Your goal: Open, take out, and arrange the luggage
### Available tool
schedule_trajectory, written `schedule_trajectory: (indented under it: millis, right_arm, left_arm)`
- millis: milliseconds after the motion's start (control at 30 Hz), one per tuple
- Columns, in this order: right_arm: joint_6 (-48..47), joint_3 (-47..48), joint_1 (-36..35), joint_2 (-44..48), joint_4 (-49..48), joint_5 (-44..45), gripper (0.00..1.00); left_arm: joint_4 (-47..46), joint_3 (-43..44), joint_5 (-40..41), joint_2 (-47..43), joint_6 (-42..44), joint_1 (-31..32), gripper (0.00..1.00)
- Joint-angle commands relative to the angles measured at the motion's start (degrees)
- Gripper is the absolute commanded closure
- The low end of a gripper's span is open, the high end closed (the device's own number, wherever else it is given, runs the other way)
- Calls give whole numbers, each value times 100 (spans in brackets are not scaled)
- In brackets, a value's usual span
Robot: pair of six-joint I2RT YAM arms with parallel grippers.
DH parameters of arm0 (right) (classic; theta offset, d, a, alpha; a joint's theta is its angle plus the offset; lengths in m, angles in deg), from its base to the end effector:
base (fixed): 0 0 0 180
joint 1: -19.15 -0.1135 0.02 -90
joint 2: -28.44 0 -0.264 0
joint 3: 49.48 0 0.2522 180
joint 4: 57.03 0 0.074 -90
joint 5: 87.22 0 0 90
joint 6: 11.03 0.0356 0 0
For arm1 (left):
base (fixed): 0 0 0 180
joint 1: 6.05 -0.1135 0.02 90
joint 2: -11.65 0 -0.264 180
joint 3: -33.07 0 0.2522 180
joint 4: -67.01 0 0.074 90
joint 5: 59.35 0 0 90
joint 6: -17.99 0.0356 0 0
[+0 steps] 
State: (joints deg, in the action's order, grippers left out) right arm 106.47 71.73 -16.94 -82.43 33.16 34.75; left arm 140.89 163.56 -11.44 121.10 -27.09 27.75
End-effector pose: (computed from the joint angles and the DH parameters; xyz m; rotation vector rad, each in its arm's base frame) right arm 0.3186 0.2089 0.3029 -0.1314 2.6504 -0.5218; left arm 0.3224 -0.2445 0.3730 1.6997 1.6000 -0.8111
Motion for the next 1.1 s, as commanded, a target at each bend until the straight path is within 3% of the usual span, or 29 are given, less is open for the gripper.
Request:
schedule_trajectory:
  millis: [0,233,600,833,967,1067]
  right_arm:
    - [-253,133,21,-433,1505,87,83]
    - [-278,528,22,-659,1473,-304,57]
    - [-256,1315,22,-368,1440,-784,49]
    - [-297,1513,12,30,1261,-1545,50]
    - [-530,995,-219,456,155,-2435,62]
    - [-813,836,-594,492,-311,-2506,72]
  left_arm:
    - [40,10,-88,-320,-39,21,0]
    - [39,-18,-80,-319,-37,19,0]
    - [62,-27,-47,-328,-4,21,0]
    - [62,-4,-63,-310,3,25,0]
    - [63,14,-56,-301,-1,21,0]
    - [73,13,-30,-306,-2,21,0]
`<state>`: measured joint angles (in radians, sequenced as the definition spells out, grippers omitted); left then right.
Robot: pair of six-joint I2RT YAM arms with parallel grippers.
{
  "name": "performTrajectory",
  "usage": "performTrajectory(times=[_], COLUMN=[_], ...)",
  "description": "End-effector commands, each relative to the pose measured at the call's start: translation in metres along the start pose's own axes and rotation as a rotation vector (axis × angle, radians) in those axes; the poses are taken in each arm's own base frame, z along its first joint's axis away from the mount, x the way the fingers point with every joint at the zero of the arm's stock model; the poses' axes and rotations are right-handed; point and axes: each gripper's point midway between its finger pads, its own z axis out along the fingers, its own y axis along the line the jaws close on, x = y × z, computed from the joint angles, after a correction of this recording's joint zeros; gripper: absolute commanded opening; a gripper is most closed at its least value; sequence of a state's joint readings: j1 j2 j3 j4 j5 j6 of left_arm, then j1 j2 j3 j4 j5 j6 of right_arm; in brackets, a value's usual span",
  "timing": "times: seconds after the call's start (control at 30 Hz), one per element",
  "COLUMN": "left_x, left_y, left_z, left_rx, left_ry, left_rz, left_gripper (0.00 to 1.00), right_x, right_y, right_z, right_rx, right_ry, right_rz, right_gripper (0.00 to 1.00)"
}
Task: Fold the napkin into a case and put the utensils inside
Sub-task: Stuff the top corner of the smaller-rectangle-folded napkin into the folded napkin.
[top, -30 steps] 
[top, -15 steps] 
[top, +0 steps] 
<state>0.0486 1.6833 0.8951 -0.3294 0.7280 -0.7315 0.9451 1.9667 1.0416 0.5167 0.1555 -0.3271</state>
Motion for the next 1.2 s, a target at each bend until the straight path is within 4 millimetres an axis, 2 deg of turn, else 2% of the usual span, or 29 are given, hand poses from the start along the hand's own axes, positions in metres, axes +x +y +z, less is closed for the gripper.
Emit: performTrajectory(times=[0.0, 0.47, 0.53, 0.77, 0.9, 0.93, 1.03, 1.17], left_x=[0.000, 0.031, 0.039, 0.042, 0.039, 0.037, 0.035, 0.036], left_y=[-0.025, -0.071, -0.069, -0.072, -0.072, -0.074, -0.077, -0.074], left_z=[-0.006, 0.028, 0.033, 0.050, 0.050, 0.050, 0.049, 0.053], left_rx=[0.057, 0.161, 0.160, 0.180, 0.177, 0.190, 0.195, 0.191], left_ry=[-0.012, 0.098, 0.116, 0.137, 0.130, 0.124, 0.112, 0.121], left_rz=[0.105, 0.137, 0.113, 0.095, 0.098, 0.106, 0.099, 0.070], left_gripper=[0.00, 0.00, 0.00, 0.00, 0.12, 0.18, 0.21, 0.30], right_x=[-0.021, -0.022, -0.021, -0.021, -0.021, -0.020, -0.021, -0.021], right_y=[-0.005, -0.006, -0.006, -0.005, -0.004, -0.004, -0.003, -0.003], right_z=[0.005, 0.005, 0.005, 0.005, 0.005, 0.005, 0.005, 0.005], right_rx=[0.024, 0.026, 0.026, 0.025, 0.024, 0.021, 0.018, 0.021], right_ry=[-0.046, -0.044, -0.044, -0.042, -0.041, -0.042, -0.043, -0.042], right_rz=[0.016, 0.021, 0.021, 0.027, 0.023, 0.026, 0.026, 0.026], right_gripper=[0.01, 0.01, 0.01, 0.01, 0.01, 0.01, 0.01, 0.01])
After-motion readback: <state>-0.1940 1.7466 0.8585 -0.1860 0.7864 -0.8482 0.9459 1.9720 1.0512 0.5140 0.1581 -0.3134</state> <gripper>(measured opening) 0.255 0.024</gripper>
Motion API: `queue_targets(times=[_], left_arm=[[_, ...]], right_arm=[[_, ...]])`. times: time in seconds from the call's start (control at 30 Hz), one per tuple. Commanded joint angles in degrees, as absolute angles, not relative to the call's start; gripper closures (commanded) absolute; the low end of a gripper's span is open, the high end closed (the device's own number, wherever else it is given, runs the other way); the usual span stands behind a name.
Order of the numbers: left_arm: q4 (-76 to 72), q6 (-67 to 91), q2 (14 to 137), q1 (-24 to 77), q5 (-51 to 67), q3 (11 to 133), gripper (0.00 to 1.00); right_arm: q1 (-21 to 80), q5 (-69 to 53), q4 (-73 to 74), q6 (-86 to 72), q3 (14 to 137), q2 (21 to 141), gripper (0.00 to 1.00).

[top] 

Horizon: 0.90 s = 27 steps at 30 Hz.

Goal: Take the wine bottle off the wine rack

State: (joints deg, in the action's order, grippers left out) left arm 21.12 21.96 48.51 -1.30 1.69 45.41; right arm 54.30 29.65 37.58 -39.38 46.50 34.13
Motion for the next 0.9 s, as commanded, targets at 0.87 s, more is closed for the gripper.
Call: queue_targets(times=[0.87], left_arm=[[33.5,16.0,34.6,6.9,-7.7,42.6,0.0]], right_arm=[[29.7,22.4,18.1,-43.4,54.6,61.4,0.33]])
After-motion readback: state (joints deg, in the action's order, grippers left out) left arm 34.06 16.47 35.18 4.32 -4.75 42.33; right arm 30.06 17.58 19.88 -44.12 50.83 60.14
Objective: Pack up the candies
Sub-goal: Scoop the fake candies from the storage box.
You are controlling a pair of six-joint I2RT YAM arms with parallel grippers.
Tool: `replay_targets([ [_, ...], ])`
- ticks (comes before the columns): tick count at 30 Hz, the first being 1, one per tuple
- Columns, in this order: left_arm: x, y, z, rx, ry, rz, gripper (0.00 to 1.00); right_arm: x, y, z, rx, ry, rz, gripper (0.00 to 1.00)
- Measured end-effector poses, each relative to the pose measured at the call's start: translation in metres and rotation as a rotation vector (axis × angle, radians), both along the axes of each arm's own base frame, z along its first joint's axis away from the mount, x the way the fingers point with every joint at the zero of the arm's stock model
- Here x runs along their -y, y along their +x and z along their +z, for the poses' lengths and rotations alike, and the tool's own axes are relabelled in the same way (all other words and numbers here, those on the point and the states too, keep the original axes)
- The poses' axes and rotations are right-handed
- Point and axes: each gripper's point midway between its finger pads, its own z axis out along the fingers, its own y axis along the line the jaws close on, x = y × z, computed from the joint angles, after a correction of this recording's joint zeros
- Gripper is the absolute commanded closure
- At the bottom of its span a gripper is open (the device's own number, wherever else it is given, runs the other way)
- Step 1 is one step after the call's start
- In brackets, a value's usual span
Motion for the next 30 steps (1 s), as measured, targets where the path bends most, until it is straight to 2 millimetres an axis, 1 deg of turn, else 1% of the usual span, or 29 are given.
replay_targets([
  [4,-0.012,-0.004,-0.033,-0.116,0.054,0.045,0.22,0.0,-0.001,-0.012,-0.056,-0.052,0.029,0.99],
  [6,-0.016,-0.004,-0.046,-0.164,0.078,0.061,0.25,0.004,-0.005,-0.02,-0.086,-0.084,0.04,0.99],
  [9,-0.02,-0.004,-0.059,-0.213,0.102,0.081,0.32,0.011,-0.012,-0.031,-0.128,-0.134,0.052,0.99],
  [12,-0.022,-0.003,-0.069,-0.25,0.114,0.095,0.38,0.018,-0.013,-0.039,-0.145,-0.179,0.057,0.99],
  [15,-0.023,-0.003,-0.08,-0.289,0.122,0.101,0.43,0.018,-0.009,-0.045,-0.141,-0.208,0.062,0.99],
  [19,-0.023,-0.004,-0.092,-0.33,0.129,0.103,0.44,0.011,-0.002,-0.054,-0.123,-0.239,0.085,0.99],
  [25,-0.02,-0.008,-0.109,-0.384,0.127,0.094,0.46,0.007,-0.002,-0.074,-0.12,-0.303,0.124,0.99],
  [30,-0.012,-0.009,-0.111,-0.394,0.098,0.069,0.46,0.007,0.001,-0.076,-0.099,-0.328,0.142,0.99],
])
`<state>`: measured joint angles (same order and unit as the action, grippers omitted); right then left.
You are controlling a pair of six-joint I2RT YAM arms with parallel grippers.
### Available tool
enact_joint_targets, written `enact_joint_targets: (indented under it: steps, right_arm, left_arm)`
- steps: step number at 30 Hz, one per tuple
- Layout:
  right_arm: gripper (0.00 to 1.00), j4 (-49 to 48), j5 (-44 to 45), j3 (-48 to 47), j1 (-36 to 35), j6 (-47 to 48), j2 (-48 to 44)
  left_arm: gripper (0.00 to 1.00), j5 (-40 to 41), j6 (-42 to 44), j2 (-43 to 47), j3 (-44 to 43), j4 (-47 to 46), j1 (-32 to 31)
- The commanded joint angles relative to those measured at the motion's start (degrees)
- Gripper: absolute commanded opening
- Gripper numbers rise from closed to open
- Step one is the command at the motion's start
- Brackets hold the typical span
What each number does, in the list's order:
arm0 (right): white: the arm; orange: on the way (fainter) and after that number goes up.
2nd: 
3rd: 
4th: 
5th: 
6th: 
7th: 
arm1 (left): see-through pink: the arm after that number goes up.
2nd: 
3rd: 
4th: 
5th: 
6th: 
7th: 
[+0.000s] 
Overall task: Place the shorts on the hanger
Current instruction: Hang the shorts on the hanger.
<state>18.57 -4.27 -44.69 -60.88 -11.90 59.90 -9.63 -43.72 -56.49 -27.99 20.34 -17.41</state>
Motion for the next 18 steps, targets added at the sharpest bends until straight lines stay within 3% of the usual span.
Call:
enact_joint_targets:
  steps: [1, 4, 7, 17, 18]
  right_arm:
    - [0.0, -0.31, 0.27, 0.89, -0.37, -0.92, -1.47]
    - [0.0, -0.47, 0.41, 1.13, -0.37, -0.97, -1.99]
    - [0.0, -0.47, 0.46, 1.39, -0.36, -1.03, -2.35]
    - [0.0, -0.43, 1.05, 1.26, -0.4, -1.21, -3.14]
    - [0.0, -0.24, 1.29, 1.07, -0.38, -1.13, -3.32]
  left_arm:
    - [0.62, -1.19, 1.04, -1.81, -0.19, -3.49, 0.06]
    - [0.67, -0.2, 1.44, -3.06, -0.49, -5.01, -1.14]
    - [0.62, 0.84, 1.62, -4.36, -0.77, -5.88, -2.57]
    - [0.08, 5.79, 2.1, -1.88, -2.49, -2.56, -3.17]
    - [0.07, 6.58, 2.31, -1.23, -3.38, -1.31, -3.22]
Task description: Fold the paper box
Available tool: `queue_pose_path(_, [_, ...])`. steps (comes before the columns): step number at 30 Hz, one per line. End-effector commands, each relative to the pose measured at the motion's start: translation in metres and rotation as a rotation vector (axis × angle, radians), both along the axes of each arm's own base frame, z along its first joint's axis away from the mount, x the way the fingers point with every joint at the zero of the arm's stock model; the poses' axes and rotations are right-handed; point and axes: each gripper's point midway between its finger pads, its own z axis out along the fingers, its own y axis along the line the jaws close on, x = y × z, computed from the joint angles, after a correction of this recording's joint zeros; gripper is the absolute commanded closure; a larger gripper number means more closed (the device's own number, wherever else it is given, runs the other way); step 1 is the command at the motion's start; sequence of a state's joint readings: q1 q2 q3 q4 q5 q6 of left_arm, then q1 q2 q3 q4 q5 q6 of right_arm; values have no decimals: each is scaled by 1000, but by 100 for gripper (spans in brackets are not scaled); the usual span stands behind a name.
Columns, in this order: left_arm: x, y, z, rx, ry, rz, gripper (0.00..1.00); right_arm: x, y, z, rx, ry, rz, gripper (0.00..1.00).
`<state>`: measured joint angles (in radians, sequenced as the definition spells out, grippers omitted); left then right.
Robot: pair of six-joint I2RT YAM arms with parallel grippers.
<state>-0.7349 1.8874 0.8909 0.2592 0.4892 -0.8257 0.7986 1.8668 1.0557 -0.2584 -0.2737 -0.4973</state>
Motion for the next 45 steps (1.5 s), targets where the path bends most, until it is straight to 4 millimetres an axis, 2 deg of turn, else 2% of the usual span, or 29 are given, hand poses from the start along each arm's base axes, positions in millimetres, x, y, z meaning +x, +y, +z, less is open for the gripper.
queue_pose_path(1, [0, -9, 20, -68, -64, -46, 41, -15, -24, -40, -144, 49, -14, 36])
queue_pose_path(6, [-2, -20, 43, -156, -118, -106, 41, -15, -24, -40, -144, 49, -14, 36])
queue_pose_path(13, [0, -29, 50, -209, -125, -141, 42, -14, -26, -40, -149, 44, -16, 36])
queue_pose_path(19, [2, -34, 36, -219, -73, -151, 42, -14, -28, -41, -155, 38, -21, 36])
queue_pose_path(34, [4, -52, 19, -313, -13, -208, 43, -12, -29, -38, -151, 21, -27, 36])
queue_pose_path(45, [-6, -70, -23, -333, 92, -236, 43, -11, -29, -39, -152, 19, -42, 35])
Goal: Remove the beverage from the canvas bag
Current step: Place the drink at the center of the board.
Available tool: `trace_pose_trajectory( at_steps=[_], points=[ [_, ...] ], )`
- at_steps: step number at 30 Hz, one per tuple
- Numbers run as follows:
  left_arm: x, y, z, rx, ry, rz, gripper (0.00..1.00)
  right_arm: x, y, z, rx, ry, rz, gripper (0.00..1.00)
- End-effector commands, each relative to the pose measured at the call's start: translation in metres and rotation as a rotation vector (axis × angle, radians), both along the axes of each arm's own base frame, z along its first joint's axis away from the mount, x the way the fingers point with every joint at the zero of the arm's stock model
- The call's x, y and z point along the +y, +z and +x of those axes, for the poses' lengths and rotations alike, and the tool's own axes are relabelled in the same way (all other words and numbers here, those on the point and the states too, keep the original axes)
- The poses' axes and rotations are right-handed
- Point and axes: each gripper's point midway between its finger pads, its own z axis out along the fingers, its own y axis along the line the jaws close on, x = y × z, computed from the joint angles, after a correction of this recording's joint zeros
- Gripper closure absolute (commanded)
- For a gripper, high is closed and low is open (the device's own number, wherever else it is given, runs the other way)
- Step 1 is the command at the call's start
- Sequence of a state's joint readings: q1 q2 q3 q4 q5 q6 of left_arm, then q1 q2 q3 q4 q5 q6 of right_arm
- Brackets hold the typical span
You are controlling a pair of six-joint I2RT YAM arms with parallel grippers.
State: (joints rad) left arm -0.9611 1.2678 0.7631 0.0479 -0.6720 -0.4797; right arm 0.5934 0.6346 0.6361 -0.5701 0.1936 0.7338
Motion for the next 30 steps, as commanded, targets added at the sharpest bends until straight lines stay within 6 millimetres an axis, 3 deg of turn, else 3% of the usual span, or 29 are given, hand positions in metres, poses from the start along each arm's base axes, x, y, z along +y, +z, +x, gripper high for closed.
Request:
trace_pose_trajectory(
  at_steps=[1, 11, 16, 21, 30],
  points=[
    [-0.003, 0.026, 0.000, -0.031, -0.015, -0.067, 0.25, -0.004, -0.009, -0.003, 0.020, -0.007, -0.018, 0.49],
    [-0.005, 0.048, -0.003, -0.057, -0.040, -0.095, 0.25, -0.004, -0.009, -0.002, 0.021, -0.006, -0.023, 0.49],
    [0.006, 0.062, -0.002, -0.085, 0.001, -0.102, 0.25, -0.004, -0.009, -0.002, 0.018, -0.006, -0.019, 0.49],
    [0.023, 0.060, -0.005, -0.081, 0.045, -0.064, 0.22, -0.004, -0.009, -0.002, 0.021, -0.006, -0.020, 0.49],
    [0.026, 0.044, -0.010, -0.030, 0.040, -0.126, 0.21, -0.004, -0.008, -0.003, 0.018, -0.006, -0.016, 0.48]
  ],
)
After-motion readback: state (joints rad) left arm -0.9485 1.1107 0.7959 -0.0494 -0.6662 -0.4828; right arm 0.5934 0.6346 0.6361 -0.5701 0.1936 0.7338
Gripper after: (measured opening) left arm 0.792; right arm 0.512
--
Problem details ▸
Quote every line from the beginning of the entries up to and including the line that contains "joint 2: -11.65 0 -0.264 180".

Solved exercise ▸
Your goal: Open, take out, and arrange the luggage
### Available tool
schedule_trajectory, written `schedule_trajectory: (indented under it: millis, right_arm, left_arm)`
- millis: milliseconds after the motion's start (control at 30 Hz), one per tuple
- Columns, in this order: right_arm: joint_6 (-48..47), joint_3 (-47..48), joint_1 (-36..35), joint_2 (-44..48), joint_4 (-49..48), joint_5 (-44..45), gripper (0.00..1.00); left_arm: joint_4 (-47..46), joint_3 (-43..44), joint_5 (-40..41), joint_2 (-47..43), joint_6 (-42..44), joint_1 (-31..32), gripper (0.00..1.00)
- Joint-angle commands relative to the angles measured at the motion's start (degrees)
- Gripper is the absolute commanded closure
- The low end of a gripper's span is open, the high end closed (the device's own number, wherever else it is given, runs the other way)
- Calls give whole numbers, each value times 100 (spans in brackets are not scaled)
- In brackets, a value's usual span
Robot: pair of six-joint I2RT YAM arms with parallel grippers.
DH parameters of arm0 (right) (classic; theta offset, d, a, alpha; a joint's theta is its angle plus the offset; lengths in m, angles in deg), from its base to the end effector:
base (fixed): 0 0 0 180
joint 1: -19.15 -0.1135 0.02 -90
joint 2: -28.44 0 -0.264 0
joint 3: 49.48 0 0.2522 180
joint 4: 57.03 0 0.074 -90
joint 5: 87.22 0 0 90
joint 6: 11.03 0.0356 0 0
For arm1 (left):
base (fixed): 0 0 0 180
joint 1: 6.05 -0.1135 0.02 90
joint 2: -11.65 0 -0.264 180

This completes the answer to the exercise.